A closely-followed survey, which has been running since 1998, said that employment numbers have risen at their fastest rate in its history.
But the lack of workers to fill roles put pressure on companies.
The IHS Markit/CIPS Flash UK Composite PMI gave a reading of 55.3 for August, down several points from last month’s 59.2.
Scores above 50 on the index represent growth, while anything below that is a contraction.
The flash figures are preliminary and based on responses from most of the survey participants.
“An abnormally large slowdown in overall activity in August offers a stark warning to the UK economy that the accelerated levels of growth we’ve seen earlier this summer are not sustainable,” said Duncan Brock, group director at CIPS, which helps compile the survey.

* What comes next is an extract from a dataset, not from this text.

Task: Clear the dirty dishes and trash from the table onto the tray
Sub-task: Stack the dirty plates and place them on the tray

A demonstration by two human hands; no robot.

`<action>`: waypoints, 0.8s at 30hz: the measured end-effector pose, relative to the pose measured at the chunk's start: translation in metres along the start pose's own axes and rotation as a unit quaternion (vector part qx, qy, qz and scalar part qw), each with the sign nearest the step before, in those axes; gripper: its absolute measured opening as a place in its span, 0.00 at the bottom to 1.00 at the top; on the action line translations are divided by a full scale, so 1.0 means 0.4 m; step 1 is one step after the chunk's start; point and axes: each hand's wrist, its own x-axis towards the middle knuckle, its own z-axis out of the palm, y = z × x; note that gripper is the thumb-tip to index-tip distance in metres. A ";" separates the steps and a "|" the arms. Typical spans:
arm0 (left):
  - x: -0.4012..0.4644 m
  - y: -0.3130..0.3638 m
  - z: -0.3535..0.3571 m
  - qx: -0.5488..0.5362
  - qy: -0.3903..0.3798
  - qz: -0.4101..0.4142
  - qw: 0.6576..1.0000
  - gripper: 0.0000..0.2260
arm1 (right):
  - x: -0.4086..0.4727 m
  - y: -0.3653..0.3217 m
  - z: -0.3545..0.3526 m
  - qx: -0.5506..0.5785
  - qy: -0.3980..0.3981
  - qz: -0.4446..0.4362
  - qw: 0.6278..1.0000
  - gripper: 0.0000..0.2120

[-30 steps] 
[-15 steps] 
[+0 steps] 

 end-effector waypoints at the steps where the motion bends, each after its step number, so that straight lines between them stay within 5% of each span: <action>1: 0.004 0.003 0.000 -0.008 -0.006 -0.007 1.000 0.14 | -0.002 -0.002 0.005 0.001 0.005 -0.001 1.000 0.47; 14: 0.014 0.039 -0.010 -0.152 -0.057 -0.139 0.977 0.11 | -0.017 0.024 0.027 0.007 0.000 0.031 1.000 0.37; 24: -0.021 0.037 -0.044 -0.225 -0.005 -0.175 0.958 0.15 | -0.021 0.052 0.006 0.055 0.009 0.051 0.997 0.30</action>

“It was the slowest output expansion for six months, and the worst shortages of staff and materials on record are mostly to blame.”

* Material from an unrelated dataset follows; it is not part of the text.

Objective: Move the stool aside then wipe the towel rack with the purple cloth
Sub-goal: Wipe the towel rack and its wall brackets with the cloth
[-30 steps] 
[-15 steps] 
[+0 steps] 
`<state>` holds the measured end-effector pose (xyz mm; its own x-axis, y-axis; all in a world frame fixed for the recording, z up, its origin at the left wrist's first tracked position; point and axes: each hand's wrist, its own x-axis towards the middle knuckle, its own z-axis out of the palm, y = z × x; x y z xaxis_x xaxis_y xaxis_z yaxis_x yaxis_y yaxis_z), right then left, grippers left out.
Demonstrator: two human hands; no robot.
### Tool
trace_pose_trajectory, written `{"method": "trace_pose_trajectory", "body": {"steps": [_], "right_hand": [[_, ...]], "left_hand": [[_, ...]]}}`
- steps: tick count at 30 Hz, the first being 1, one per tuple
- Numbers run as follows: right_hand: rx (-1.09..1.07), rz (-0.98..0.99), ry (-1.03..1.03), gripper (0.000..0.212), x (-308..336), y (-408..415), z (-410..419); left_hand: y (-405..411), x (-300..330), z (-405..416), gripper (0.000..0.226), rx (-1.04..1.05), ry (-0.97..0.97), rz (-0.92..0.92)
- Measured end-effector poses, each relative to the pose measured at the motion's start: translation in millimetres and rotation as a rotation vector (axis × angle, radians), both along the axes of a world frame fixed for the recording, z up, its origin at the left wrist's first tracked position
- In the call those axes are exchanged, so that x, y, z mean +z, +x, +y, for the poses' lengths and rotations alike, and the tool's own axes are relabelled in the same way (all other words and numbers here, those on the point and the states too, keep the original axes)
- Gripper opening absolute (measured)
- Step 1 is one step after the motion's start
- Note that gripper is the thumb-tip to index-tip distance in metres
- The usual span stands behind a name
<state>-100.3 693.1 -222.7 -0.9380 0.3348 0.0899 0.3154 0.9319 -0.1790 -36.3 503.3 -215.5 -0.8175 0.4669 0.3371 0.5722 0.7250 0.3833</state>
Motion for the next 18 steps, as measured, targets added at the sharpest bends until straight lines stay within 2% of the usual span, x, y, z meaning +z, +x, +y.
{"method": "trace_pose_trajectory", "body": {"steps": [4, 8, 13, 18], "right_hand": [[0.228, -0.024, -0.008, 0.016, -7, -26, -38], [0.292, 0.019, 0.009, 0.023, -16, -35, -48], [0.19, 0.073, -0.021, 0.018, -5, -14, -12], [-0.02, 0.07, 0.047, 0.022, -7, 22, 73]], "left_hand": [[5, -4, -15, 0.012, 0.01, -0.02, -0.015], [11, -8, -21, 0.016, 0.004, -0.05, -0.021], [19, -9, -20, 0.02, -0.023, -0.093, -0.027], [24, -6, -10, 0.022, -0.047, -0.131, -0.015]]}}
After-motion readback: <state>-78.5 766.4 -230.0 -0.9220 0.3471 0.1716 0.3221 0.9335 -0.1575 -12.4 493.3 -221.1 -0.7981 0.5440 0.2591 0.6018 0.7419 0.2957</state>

The manufacturing and service sectors saw the biggest loss of momentum during August, the researchers said.
The survey showed that output was 14 times more likely than normal to be reduced due to staff shortages.
Mr Brock said: “Finding the right skills was difficult for businesses, meaning that job seekers had the pick of the bunch in terms of opportunities.
“The service sector was hiring at a brisker pace than any time in the past 25 years and stronger wage demands followed suit, which resulted in business costs climbing again.
“Manufacturers paid more for shipping their goods, and supplier delivery times were rivalling the height of the disruption last year.”
IHS Markit chief business economist Chris Williamson said: “Prices have risen sharply again, albeit with the rate of inflation moving below July’s record high, as shortages once again fuelled a sellers’ market for many goods and services and wages rose further.”